= What is required =
Return verbatim every line from the first line of the data below to the line that contains "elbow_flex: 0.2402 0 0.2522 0", inclusive, and no further.

- - - - - - -

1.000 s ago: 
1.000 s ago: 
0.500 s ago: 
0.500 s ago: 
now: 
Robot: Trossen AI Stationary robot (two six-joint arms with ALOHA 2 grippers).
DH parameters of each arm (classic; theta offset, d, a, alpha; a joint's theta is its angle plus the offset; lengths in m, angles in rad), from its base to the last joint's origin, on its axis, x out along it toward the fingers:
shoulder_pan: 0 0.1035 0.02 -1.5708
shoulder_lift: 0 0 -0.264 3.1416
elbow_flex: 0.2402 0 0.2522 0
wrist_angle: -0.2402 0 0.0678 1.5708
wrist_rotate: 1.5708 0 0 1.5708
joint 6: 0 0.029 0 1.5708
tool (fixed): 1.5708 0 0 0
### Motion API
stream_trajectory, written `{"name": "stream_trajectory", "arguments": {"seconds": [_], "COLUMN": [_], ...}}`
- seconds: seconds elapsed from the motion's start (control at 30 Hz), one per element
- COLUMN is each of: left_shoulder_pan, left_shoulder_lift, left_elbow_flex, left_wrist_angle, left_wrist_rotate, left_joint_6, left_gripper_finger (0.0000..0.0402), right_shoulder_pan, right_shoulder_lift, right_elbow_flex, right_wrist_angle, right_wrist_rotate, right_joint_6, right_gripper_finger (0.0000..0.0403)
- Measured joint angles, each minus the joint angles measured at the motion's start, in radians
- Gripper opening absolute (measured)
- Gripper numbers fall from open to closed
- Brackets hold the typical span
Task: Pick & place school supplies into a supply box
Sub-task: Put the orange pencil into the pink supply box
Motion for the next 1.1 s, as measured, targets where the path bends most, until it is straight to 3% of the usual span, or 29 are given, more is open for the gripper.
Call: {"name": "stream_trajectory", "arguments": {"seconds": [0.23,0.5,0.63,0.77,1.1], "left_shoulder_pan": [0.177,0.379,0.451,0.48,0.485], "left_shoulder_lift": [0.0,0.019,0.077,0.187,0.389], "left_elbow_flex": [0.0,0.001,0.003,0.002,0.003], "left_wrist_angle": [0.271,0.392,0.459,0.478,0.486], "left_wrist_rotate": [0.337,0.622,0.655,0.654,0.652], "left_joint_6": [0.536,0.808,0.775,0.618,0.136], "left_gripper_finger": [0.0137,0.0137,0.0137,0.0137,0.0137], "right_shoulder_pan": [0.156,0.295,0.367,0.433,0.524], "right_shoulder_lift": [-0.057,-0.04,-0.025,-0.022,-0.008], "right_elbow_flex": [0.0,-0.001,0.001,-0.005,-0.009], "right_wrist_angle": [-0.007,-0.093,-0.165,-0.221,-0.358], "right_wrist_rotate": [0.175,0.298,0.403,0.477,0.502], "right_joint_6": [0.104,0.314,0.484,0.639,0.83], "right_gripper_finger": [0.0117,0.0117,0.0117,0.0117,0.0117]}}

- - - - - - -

= Result below =
1.000 s ago: 
1.000 s ago: 
0.500 s ago: 
0.500 s ago: 
now: 
Robot: Trossen AI Stationary robot (two six-joint arms with ALOHA 2 grippers).
DH parameters of each arm (classic; theta offset, d, a, alpha; a joint's theta is its angle plus the offset; lengths in m, angles in rad), from its base to the last joint's origin, on its axis, x out along it toward the fingers:
shoulder_pan: 0 0.1035 0.02 -1.5708
shoulder_lift: 0 0 -0.264 3.1416
elbow_flex: 0.2402 0 0.2522 0

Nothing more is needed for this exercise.